# No, you don't need expensive equipment....



## underdog (Aug 2, 2011)

No you don't need expensive equipment to take decent photographs of your pens.

All you need is a point and shoot camera, some light, maybe a tripod, and a little knowledge.

My wife bought a Canon A410 for my birthday a few years back, and I've loved this camera. I've taken thousands of pictures with it by now, and most of them surprisingly good.

I bought a $45 tripod from Wolf Camera a couple years later, and that's just about all the equipment I have.

Yet I took these pictures with it:


----------



## PenMan1 (Aug 2, 2011)

Nice looking pens, Jim. I see a European in there! AND acrylic. How does it feel, walking on the wild side

Good job, amigo!


----------



## underdog (Aug 2, 2011)

So heres' the setup. Yep. Right on the kitchen counter!

Here's the key thing. Keep the focus of your picture the focus of your picture. Declutter your background. Get good light. Focus and steady the camera. And keep the focus of your picture the focus of your picture. Don't put anything in the picture that will detract...

I put a black bound book on the counter with a piece of tinfoil between the pages.
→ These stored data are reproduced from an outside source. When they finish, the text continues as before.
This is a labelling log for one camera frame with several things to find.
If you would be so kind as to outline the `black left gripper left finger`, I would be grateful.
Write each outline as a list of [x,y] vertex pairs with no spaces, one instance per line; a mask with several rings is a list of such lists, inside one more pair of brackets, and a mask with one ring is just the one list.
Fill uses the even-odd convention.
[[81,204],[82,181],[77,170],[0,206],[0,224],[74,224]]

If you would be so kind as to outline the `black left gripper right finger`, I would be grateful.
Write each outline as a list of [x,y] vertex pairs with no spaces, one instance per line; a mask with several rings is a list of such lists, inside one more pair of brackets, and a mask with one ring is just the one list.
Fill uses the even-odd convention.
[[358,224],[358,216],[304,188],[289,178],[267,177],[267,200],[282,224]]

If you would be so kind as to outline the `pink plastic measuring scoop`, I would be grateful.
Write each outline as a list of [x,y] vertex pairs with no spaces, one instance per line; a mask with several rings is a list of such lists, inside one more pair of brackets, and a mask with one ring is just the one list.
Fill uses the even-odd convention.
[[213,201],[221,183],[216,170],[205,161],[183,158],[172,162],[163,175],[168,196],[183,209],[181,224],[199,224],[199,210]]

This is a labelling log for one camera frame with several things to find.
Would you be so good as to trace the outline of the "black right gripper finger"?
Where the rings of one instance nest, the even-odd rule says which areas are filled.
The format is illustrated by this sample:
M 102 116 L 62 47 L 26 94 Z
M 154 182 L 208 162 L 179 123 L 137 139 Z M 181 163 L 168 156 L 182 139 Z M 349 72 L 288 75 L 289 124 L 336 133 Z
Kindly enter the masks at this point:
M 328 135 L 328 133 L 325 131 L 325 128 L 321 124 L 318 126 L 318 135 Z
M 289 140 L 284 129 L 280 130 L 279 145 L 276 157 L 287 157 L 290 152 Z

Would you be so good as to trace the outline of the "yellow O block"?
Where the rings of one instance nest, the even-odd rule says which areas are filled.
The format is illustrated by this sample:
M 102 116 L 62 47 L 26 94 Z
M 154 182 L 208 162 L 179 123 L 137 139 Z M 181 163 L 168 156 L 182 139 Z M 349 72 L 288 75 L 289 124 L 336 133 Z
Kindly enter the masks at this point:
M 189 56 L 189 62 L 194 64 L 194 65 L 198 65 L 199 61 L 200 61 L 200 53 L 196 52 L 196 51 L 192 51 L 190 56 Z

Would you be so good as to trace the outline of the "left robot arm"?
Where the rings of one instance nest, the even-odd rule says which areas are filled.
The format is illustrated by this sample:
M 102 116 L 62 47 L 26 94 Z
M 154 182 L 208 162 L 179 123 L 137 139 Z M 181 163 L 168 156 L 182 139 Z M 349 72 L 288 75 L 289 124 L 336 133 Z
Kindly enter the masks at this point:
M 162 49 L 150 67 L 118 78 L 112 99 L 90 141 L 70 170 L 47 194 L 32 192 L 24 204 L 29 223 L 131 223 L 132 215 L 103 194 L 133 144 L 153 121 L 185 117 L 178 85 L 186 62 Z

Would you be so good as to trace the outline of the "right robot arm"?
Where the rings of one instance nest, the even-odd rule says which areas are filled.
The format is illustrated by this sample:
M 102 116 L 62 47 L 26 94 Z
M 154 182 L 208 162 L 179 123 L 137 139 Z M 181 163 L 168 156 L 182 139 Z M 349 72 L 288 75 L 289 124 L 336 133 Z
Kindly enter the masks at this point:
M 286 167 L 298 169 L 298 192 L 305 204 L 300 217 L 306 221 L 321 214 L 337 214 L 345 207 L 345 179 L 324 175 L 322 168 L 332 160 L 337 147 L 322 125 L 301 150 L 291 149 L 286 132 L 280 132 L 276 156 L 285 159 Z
You can use The Lord Of The Rings trilogy of you like, it works for me, but I don't think it makes any difference.... I bend the tinfoil to bounce light under the pen. And I used a black encased calculator to prop up the pen. Simple but effective.

I used the kitchen lights which are flourescent, and close the blinds to get rid of the sunlight, and turn off the dining room light since it's incandescent. I do this so the light is all the same. I've got the light behind the valance, and the overhead light.
Then I turn off the flash. I don't need that much light. I could use a diffuser in front of the flash by taping something on, but I've never bothered. And that's it for lighting.

I place my camera on the tripod, and set it at an appropriate angle.

Then I set up the camera with custom settings. I use a piece of plain typing paper for setting the white balance for this specific light and spot. (What do you think that manual is for? Get it out and read it.)

Then I set the camera on macro. Again, get that manual out...

Next I set up ISO for the lowest setting I can get. Mine can go down to 50. Don't ask me why, I've not quite figured it out...

Then I set the exposure to a neutral "zero" setting. It's working for this amount of light for me. You may want to take a few pictures at different exposure settings to see how your photos turn out. 

I also set the resolution to the highest it will go, because you can always reduce the size of the file, but you can't make it bigger or increase the resolution if it starts out small.

Then I have another custom setting, and I set that on "Vivid". Why? because it just looks better that way.

Anyway, the three or four biggest mistakes I see people make is to take a picture with flash, on a cluttered background, and no macro, then they either move the camera so the picture is blurred, or they don't get the camera focused on the right thing.

But you don't have to have a $2,000 camera rig to take decent photos...

All four pictures in the first post were taken with my point and shoot, tripod, right there on the counter with the two florescent lights, the book, calculator and tin foil... and a... PEN of course!


----------



## underdog (Aug 2, 2011)

Yeah Andy... I've had that Euro kit from CSUSA (Dayacom kit) for quite some time...I got it several years back. Recently, I used up the one comfort band from the first slimline order from Exotic with the Purple MadrePerlato. So I was waiting for another order (with plenty of comfort bands this time) before turning that red blank, and came across the Euro, so I said... "why not" and turned the dang thing in that red acrylic.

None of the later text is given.